▶ [REQUIRED WORK]
In the listing that follows, retype every line from the first through the one containing "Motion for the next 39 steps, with". Pictures are to be left out.

▶ [EXERCISE INPUTS]
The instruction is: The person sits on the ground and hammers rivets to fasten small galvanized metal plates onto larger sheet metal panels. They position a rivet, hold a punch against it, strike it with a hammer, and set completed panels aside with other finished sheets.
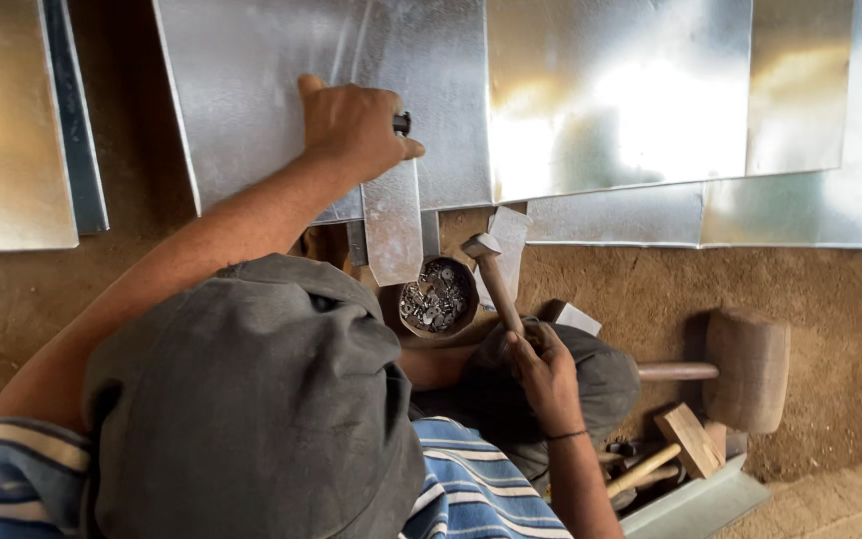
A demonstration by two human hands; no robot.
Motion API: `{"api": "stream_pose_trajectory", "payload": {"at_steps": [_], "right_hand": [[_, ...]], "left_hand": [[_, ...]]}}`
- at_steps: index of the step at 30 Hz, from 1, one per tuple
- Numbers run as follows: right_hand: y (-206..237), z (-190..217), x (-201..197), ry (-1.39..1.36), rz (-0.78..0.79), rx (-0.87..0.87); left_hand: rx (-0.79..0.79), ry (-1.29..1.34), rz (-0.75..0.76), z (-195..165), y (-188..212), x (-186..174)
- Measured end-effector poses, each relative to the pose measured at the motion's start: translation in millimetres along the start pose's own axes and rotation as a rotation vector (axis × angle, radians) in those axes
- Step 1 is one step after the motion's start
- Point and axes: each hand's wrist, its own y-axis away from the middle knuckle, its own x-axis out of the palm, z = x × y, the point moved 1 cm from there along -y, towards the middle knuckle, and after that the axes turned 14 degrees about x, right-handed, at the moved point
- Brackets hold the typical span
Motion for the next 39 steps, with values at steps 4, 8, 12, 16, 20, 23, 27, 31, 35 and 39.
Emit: {"api": "stream_pose_trajectory", "payload": {"at_steps": [4,8,12,16,20,23,27,31,35,39], "right_hand": [[6,11,26,0.567,-0.377,-0.207],[14,30,45,0.851,-0.596,-0.583],[-12,39,71,0.654,-0.206,-0.517],[-55,42,112,0.734,-0.218,-0.461],[-67,40,129,0.776,-0.258,-0.461],[-65,43,133,0.761,-0.257,-0.496],[-60,55,138,0.820,-0.221,-0.465],[-55,63,143,0.861,-0.212,-0.479],[-51,57,143,0.913,-0.287,-0.533],[-50,49,140,0.866,-0.269,-0.551]], "left_hand": [[-0.052,-0.006,0.061,-1,-1,4],[-0.009,-0.044,-0.033,0,-2,12],[0.072,-0.038,-0.118,5,5,22],[0.110,0.164,-0.270,19,21,19],[-0.027,0.457,-0.248,40,44,10],[-0.047,0.607,-0.234,47,63,8],[0.052,0.583,-0.288,49,73,5],[-0.003,0.560,-0.204,51,73,3],[0.028,0.585,-0.208,51,74,-4],[0.058,0.632,-0.225,45,77,-17]]}}
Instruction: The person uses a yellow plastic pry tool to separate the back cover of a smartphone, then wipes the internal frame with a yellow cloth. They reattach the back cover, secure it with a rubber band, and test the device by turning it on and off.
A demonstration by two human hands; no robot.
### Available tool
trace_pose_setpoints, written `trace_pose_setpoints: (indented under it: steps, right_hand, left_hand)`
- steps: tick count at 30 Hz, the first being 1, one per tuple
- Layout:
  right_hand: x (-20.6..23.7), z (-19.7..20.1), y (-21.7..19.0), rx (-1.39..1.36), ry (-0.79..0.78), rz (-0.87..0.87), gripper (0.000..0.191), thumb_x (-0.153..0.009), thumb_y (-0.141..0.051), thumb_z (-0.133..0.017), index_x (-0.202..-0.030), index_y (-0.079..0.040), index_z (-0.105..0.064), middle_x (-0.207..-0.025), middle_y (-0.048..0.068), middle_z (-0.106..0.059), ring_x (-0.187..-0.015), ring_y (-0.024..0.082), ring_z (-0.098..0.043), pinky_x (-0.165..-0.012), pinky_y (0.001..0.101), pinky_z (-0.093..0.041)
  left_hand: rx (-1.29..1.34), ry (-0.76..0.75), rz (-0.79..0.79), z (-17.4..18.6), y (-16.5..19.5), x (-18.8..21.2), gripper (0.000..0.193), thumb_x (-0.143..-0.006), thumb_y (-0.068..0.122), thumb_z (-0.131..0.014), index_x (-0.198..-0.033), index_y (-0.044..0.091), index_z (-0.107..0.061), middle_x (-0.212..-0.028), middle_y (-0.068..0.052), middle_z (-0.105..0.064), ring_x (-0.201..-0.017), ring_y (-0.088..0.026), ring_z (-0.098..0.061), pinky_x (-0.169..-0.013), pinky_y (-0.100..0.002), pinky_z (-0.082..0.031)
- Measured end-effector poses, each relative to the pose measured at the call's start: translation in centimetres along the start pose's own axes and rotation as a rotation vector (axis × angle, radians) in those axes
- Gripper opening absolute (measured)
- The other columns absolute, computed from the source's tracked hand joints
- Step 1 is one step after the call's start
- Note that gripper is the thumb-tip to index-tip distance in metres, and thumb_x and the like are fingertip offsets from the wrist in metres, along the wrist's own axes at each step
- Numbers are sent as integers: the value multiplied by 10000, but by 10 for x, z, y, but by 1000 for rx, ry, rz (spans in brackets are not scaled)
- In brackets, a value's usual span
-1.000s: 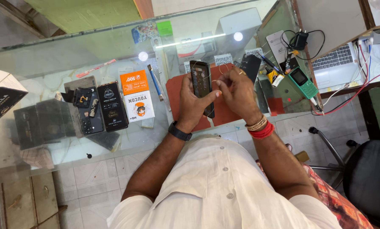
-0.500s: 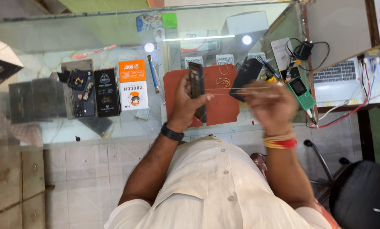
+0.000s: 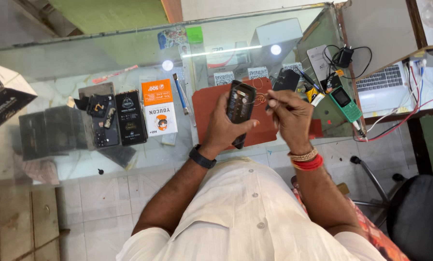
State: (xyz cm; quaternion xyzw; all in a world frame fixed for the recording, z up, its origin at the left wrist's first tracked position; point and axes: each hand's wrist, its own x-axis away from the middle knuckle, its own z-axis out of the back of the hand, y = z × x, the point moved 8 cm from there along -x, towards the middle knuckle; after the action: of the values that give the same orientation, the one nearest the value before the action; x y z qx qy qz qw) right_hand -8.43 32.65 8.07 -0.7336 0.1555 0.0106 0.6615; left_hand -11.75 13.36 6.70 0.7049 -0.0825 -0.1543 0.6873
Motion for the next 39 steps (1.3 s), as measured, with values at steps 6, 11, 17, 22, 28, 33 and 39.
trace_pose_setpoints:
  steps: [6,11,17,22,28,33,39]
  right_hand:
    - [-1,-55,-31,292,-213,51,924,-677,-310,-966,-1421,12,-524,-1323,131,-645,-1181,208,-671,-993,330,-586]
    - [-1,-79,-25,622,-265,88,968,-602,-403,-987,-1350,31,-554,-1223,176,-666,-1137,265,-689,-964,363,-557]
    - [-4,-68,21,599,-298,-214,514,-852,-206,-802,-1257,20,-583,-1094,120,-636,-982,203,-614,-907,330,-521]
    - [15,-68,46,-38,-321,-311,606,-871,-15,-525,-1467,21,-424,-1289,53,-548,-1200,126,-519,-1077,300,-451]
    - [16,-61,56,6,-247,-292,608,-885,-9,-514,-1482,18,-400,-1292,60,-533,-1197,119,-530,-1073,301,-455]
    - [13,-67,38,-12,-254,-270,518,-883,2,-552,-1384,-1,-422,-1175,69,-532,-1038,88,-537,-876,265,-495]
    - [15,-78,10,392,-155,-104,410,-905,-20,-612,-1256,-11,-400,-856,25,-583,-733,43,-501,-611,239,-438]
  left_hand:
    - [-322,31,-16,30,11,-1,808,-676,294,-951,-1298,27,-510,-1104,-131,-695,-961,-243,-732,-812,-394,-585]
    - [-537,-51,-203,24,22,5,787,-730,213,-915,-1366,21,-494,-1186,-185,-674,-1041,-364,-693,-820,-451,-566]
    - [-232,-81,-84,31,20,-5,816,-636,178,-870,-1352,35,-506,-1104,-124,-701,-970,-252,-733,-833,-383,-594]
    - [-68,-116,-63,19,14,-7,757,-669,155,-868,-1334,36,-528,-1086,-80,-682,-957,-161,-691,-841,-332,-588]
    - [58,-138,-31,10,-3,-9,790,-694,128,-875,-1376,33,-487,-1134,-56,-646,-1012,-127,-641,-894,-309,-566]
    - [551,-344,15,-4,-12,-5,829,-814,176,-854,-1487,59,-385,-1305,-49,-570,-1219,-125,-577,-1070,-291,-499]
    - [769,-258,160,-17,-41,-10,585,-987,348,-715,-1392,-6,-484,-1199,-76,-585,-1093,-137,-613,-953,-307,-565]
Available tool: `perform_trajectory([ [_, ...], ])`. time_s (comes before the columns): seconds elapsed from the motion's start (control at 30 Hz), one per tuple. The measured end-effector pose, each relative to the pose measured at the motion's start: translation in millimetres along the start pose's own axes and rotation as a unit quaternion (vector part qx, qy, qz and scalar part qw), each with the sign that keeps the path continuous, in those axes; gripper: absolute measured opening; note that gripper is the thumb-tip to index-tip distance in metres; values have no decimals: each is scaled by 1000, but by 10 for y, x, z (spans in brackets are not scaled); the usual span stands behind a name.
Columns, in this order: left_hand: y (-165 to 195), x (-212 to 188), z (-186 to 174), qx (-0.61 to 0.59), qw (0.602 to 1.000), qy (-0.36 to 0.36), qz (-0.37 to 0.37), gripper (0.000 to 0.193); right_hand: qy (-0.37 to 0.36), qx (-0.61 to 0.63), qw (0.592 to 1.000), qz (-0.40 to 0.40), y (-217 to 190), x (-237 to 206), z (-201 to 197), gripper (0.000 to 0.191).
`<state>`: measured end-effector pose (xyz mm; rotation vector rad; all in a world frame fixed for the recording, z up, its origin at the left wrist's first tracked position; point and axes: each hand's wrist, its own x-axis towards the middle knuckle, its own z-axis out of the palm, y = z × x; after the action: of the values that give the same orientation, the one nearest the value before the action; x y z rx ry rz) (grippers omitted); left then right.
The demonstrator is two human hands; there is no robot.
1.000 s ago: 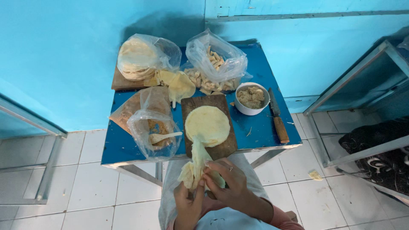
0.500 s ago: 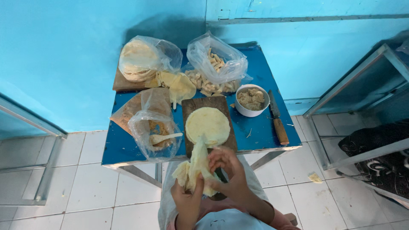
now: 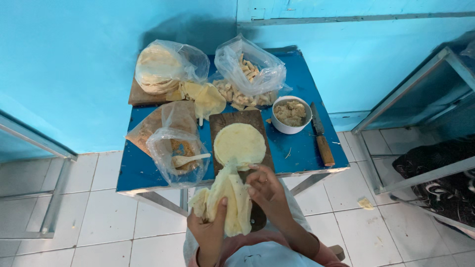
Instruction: The person sits at a small table and peels thin round dough wrappers one at a time from a stack, smoothing each one onto a wooden paddle board. Near the end, the person holds a round dough sheet on the board and cuts into it with a knife.
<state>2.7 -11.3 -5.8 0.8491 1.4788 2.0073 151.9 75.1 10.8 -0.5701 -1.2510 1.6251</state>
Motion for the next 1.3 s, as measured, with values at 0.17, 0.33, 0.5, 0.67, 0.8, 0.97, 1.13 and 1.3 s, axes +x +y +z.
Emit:
perform_trajectory([
  [0.17, 24, -100, -49, 173, 978, -55, 106, 20, -66, 4, 998, -21, -69, -52, 122, 86],
  [0.33, -24, -105, -75, 76, 996, -25, 31, 21, -7, -28, 999, 21, -4, -3, -6, 69],
  [0.5, 56, 26, -131, -145, 988, 23, -55, 36, 20, 98, 993, 69, 103, 46, -38, 61],
  [0.67, 191, 78, -131, -282, 955, 59, -73, 40, 37, 139, 986, 89, 140, 93, -26, 60],
  [0.8, 214, 53, -175, -257, 960, 104, -26, 38, 53, 170, 979, 103, 110, 121, -76, 59],
  [0.97, 196, 58, -299, -255, 956, 142, 36, 40, 57, 145, 986, 63, 46, 133, -236, 57],
  [1.13, 201, 119, -414, -221, 957, 175, 68, 38, 50, -20, 992, -112, -97, 359, -502, 48],
  [1.3, 184, 134, -447, -226, 955, 176, 76, 37, 5, -214, 956, -200, -540, 1293, -709, 43],
])
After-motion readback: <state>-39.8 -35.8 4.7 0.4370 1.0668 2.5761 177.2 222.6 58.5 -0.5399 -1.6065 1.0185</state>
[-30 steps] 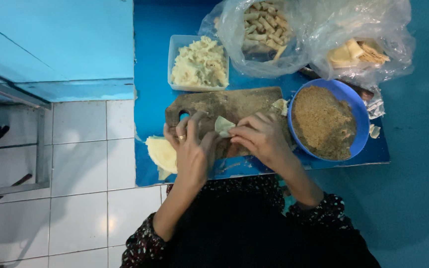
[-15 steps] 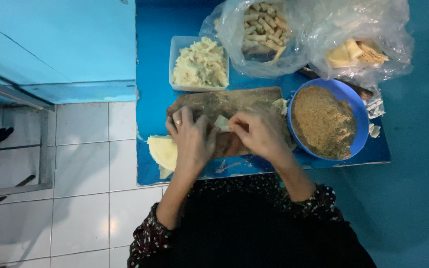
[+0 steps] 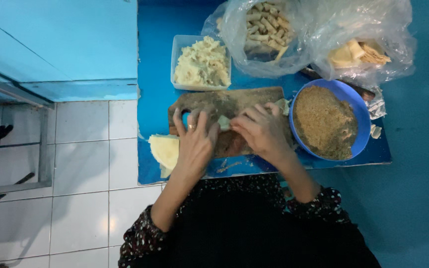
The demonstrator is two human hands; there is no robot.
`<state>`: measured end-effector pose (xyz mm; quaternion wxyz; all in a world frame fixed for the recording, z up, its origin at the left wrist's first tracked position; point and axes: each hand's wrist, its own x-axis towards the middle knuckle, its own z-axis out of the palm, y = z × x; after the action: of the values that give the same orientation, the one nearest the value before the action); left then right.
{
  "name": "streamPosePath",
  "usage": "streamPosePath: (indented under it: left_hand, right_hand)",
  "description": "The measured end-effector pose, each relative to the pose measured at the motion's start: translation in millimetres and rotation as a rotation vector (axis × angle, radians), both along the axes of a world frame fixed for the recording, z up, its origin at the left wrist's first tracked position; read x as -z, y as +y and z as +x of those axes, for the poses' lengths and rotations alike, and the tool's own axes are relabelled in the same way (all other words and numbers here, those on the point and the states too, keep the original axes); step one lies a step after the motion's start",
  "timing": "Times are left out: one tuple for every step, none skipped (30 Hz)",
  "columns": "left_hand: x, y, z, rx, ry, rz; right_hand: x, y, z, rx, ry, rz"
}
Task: The person cuts a large flat sheet of dough on a wooden cutting board with a knife, slicing it into smaller pieces. They then fold and roll the cut pieces by hand and place the finished pieces into a plastic bag on the table.
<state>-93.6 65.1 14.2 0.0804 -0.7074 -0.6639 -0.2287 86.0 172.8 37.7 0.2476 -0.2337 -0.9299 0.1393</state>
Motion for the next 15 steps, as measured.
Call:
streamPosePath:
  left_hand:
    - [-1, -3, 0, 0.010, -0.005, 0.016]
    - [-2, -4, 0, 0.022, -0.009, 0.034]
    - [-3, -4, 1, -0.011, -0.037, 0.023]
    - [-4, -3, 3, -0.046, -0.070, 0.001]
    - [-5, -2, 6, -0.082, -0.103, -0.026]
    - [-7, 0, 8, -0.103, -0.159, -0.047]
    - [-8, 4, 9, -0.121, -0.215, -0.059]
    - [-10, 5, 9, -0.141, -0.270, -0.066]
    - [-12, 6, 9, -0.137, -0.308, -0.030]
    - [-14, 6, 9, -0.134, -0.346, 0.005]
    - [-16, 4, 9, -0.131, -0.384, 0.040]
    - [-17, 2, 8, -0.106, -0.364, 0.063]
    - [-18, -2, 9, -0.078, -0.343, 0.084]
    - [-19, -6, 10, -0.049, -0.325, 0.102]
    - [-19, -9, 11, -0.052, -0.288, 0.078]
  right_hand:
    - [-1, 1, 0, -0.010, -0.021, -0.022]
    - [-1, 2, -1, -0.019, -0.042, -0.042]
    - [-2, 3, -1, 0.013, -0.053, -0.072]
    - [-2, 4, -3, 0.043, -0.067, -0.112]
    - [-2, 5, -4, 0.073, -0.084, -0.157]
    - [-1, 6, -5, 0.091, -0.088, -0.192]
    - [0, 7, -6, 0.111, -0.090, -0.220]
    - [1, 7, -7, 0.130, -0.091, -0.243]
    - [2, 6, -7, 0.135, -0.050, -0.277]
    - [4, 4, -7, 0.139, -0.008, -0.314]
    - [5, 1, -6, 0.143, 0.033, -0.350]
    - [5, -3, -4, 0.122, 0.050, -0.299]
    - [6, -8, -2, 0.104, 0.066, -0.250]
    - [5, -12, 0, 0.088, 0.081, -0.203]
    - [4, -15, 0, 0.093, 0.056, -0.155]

▶ [RESULT]
The instruction is: The person sits on the ground and hammers rivets to fasten small galvanized metal plates onto larger sheet metal panels. They position a rivet, hold a punch against it, strike it with a hammer, and set completed panels aside with other finished sheets.
A demonstration by two human hands; no robot.
Motion API: `{"api": "stream_pose_trajectory", "payload": {"at_steps": [_], "right_hand": [[_, ...]], "left_hand": [[_, ...]]}}`
- at_steps: index of the step at 30 Hz, from 1, one per tuple
- Numbers run as follows: right_hand: y (-206..237), z (-190..217), x (-201..197), ry (-1.39..1.36), rz (-0.78..0.79), rx (-0.87..0.87); left_hand: rx (-0.79..0.79), ry (-1.29..1.34), rz (-0.75..0.76), z (-195..165), y (-188..212), x (-186..174)
- Measured end-effector poses, each relative to the pose measured at the motion's start: translation in millimetres along the start pose's own axes and rotation as a rotation vector (axis × angle, radians) in those axes
- Step 1 is one step after the motion's start
- Point and axes: each hand's wrist, its own y-axis away from the middle knuckle, its own x-axis out of the palm, z = x × y, the point moved 1 cm from there along -y, towards the middle knuckle, and after that the axes turned 14 degrees about x, right-handed, at the moved point
- Brackets hold the typical span
Motion for the next 39 steps, with values at steps 4, 8, 12, 16, 20, 23, 27, 31, 35 and 39.

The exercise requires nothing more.